Arrangement of the subunits of the nicotinic acetylcholine receptor of Torpedo californica as determined by alpha-neurotoxin cross-linking

Abstract

[3H]Methyl-alpha-neurotoxin prereacted with dithiobis(succinimidyl propionate) (DTSP) can be covalently linked to each of the subunits of the nicotinic acetylcholine receptor in membranes from the electric tissue of Torpedo californica. Pronounced changes in the cross-linking pattern are observed upon prior incubation with receptor specific ligands and upon reduction and/or alkylation of the receptor. d-Tubocurarine has been shown to bind to two different sites in receptor-rich membranes. These sites are present in equal numbers but have different affinities [Neubig, R. R., & Cohen, J. B. (1979) Biochemistry 18, 5464-5475; Sine, S., & Taylor, P. (1981) J. Biol. Chem. 256, 6692-6699]. Using d-tubocurarine inhibition of [3H]-methyl-alpha-neurotoxin binding, we demonstrate two inhibitory constants for d-tubocurarine of 67 +/- 21 nM and 4.9 +/- 1.7 microM in unreduced membranes.
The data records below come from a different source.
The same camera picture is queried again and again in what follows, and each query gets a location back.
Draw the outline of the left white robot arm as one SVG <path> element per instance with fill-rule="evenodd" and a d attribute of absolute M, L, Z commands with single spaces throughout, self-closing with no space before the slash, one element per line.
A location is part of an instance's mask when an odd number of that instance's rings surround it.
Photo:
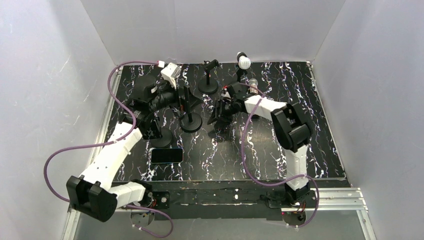
<path fill-rule="evenodd" d="M 192 108 L 202 102 L 188 86 L 177 87 L 172 79 L 157 84 L 148 75 L 141 78 L 134 93 L 128 104 L 123 105 L 127 112 L 93 162 L 80 176 L 71 176 L 66 183 L 70 206 L 101 222 L 108 221 L 120 207 L 134 202 L 147 207 L 150 204 L 145 198 L 154 202 L 152 186 L 145 181 L 131 180 L 118 186 L 112 186 L 112 182 L 140 140 L 159 140 L 162 148 L 172 144 L 172 133 L 159 127 L 155 113 L 171 108 L 180 121 L 187 121 Z"/>

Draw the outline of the black phone stand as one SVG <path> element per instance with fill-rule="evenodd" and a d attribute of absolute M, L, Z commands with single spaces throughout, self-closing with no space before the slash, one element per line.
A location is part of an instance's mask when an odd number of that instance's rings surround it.
<path fill-rule="evenodd" d="M 202 124 L 203 124 L 202 117 L 198 113 L 193 112 L 193 110 L 194 109 L 181 110 L 183 112 L 183 115 L 179 118 L 180 128 L 185 133 L 194 133 L 202 127 Z"/>
<path fill-rule="evenodd" d="M 161 128 L 161 137 L 156 139 L 151 139 L 150 143 L 153 148 L 165 149 L 169 148 L 174 140 L 174 135 L 168 128 Z"/>

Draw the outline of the black phone blue edge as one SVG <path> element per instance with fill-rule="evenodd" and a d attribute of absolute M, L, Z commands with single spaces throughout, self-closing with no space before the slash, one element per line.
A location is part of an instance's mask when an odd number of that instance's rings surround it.
<path fill-rule="evenodd" d="M 152 164 L 176 164 L 184 160 L 182 148 L 155 148 L 151 151 Z"/>

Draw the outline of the black phone stand front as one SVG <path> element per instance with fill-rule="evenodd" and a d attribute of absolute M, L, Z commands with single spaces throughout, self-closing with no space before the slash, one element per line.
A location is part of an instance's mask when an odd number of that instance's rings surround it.
<path fill-rule="evenodd" d="M 161 128 L 161 137 L 156 139 L 151 139 L 150 143 L 153 148 L 165 149 L 169 148 L 174 140 L 174 135 L 168 128 Z"/>

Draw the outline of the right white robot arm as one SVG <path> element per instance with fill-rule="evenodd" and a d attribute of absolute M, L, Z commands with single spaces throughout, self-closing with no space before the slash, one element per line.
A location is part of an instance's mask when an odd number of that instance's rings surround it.
<path fill-rule="evenodd" d="M 272 122 L 286 157 L 286 180 L 282 183 L 286 199 L 292 203 L 301 201 L 310 191 L 306 157 L 314 130 L 300 105 L 266 98 L 258 89 L 257 80 L 252 78 L 248 83 L 235 81 L 227 85 L 215 101 L 207 123 L 221 128 L 229 125 L 237 113 L 247 113 L 249 118 L 258 116 Z"/>
We utilize the large difference in Ki's to preferentially block toxin cross-linking at the high affinity site for d-tubocurarine. Low concentrations of this competitive antagonist selectively block the cross-linking of toxin to the beta and gamma subunits of the receptor, suggesting that these subunits are located close to the toxin binding site which is also the high-affinity binding site for d-tubocurarine. Reduction of disulfide bonds alters the affinity of the receptor for alpha-neurotoxin. Alterations are also seen in the cross-linking pattern of DTSP-activated [3H]methyl-alpha-neurotoxin to reduced and alkylated membranes in the presence of tubocurarine. The constants for d-tubocurarine inhibition of [3H]methyl-alpha-neurotoxin binding to reduced and alkylated membranes are 172 +/- 52 nM and 2.4 +/- 0.4 microM. The effects of bromoacetylcholine, carbamoylcholine, gallamine, and procaine on the cross-linking pattern are also examined. Our observations are consistent with an arrangement of the subunits in the membrane of alpha beta alpha gamma delta.